# California Trimmer restore #2 - finished!



## LBK_419 (Jul 25, 2018)

Here are the photos of my two cal trimmers. The one on the left is the one I've had for 20 years, the one on the right is the one I bought last year and restored. Now it's time to fix up my original one. The governor on the Honda quit working... trying to decide if I'm brave enough to tear it apart and replace it or if I just want to buy an entire harbor freight replacement. Anyway, I tore everything apart today and I plan on stripping the paint and going with a new color... maybe metallic blue? I'll keep updating with progress.


----------



## SGrabs33 (Feb 13, 2017)

Very cool project. This is one of the things I love most about the Trimmers, their simplicity. They work well, and do so for years and years if you treat them right! Nice work.


----------



## LBK_419 (Jul 25, 2018)

Decided to tear in to the motor after all. I think I'd rather keep it since it is original to this mower. Found out why it revs uncontrollably and why I couldn't adjust the governor. The governor arm was bent and could not reach where it needed to. I have no idea how that could even happen. I ordered one and it's on the way....


----------



## LBK_419 (Jul 25, 2018)

Got the paint stripped off all the parts... ready for paint.

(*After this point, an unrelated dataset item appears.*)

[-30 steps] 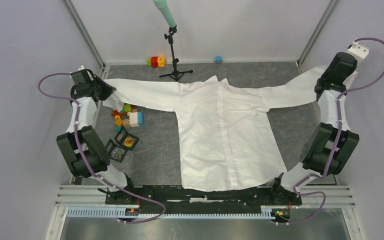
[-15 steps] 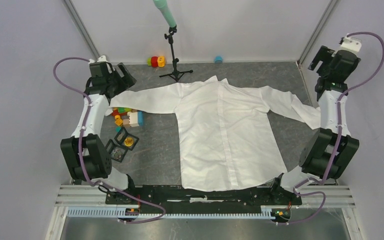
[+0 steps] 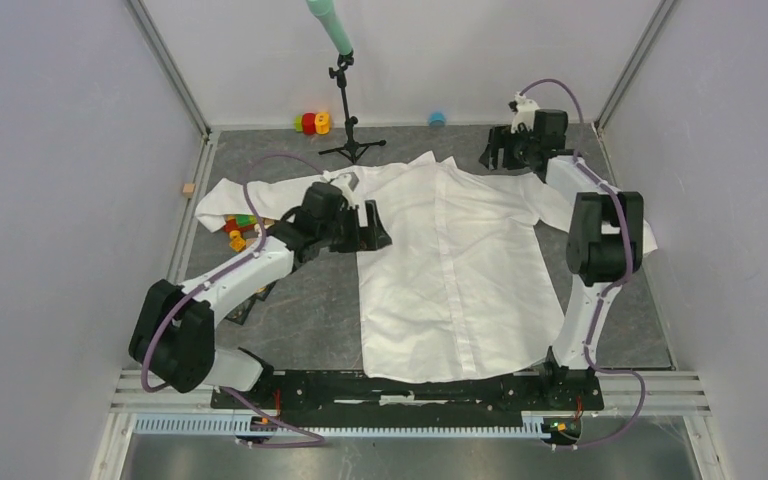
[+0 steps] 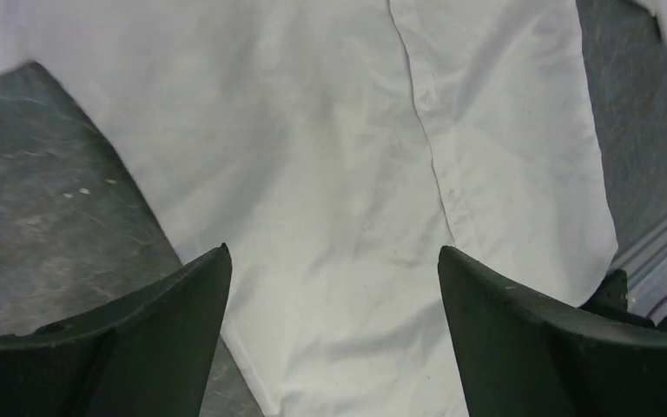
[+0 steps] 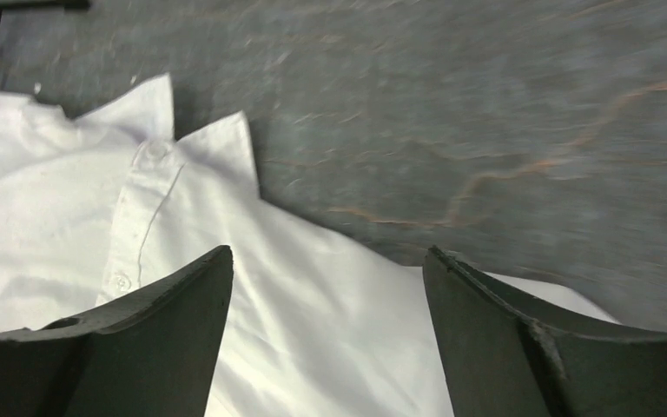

Tested my first painted piece... 
Might be the brightest California trimmer I've seen.

Ordered some parts from @SGrabs33 at Triangle Reel Mowers. GREAT PRICES and AWESOME SERVICE!!
As soon as they come in I'll get everything pieced back together and update photos.


----------



## SGrabs33 (Feb 13, 2017)

Love that color!

Thanks for the compliment. Happy to help out a fellow forum member. Looking forward to seeing it all back together!


----------



## Bmossin (May 31, 2018)

That's an awesome blue. It's going to pop
For sure


----------



## LBK_419 (Jul 25, 2018)

I got everything put back together. Just need to replace the governor gear inside the motor and bolt it back together. I plan I'm doing that tomorrow and then putting the Honda back on.


----------



## MrMeaner (Feb 21, 2017)

Awesomeness...love the color!! &#129304;&#127996;&#129304;&#127996;


----------



## SGrabs33 (Feb 13, 2017)

Looks so nice @LBK_419! Wish I could find an old one to do that to.


----------



## Slim 1938 (Aug 24, 2019)

@LBK_419 man that looks great. Im tempted to semi restore one myself. Im down the road from you and there are several trimmers for sale locally on FB.


----------



## LBK_419 (Jul 25, 2018)

Slim 1938 said:


> @LBK_419 man that looks great. Im tempted to semi restore one myself. Im down the road from you and there are several trimmers for sale locally on FB.


@Slim 1938 
Thank you!
There are a ton of them for sale right now. If you decide to do one, let me know if you need any help. I'd be glad to assist.


----------



## LBK_419 (Jul 25, 2018)

Finally done! I added stickers to each one thanks to @SGrabs33 
Now I just need to order a grooved roller from @Reelrollers (after my checking account catches back up). I plan on using it to scalp my front yard today.


----------



## Slim 1938 (Aug 24, 2019)

@LBK_419 thanks for offer. I may have to take you up on it one of these days. Man it came out really nice. Great job.


----------



## SGrabs33 (Feb 13, 2017)

Looks great @LBK_419. happy to help!


----------



## Reelrollers (Feb 6, 2018)

LBK_419 said:


> Finally done! I added stickers to each one thanks to @SGrabs33
> Now I just need to order a grooved roller from @Reelrollers (after my checking account catches back up). I plan on using it to scalp my front yard today.


Shoot us an email, let us get the RAL number and we'll custom powder coat the roller assembly to match.

Cool mower


----------



## wardconnor (Mar 25, 2017)

That is dang cool. Cool project and I as well love the color.


----------



## LBK_419 (Jul 25, 2018)

Reelrollers said:


> LBK_419 said:
> 
> 
> > Finally done! I added stickers to each one thanks to @SGrabs33
> ...


Awesome I'll PM you


----------



## LBK_419 (Jul 25, 2018)

wardconnor said:


> That is dang cool. Cool project and I as well love the color.


Thanks! I just need to build myself a shed in which to park it... Wonder where I could get directions on how to build one....


----------



## wardconnor (Mar 25, 2017)

DO NOT LOOK TO ME unless you want to spend a lot on it


----------



## JayGo (Jun 13, 2019)

LBK_419 said:


> Finally done! I added stickers to each one thanks to @SGrabs33
> Now I just need to order a grooved roller from @Reelrollers (after my checking account catches back up). I plan on using it to scalp my front yard today.


The restoration turned out pretty dang awesome! I wish I was savvy enough to find a used one to restore. That's inspiring. :thumbup:


----------



## jimbeckel (May 27, 2018)

Nice work, love to see machines being restored.


----------



## Chocolate Lab (Jun 8, 2019)

Nice Houston Oilers colors...


----------